Abstract
Background:
Natural language processing allows efficient extraction of clinical variables and outcomes from electronic health records (EHRs). However, measuring pragmatic clinical trial outcomes may demand accuracy that exceeds natural language processing performance. Combining natural language processing with human adjudication can address this gap, yet few software solutions support such workflows. We developed a modular, scalable system for natural language processing-screened human abstraction to measure the primary outcomes of two clinical trials.
Methods:
In two clinical trials of hospitalized patients with serious illness, a deep-learning natural language processing model screened electronic health record passages for documented goals-of-care discussions. Screen-positive passages were referred for human adjudication using a REDCap-based system to measure the trial outcomes. Dynamic pooling of passages using structured query language within the REDCap database reduced unnecessary abstraction while ensuring data completeness.
Results:
In the first trial (N = 2512), natural language processing identified 22,187 screen-positive passages (0.8%) from 2.6 million electronic health record passages.

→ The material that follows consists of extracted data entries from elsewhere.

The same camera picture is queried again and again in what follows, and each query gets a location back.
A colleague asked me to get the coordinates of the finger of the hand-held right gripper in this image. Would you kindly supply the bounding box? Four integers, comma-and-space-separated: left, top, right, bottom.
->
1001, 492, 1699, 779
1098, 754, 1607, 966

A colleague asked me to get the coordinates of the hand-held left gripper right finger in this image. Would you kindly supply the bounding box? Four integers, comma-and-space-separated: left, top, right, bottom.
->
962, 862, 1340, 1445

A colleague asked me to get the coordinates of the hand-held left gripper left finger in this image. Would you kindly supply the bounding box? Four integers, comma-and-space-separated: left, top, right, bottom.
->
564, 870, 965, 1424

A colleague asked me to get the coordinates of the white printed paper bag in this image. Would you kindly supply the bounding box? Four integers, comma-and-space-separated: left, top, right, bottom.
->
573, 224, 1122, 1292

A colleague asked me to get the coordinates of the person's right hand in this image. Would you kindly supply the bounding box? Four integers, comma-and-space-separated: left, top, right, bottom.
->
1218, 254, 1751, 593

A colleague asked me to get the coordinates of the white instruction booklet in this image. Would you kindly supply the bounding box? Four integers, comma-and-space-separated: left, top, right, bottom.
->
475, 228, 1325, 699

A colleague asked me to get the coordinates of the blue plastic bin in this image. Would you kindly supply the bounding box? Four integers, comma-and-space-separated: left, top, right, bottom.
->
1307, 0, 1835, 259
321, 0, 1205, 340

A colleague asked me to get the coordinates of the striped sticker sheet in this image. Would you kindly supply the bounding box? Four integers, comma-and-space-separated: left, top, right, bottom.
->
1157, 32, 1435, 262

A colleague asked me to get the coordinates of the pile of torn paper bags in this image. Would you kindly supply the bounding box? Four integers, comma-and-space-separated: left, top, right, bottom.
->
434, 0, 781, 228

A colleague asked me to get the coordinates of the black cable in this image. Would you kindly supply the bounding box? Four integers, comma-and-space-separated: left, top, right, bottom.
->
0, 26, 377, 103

Human reviewers adjudicated 7494 passages over 34.3 abstractor-hours to measure the cumulative incidence and time to first documented goals-of-care discussion for all patients with 92.6% patient-level sensitivity. In the second trial (N = 617), natural language processing identified 8952 screen-positive passages (1.6%) from 559,596 passages at a threshold with near-100% sensitivity. Human reviewers adjudicated 3509 passages over 27.9 abstractor-hours to measure the same outcome for all patients.
Discussion:
We present the design and source code for a scalable and efficient pipeline for measuring complex electronic health record-derived outcomes using natural language processing-screened human abstraction. This implementation is adaptable to diverse research needs, and its modular pipeline represents a practical middle ground between custom software and commercial platforms.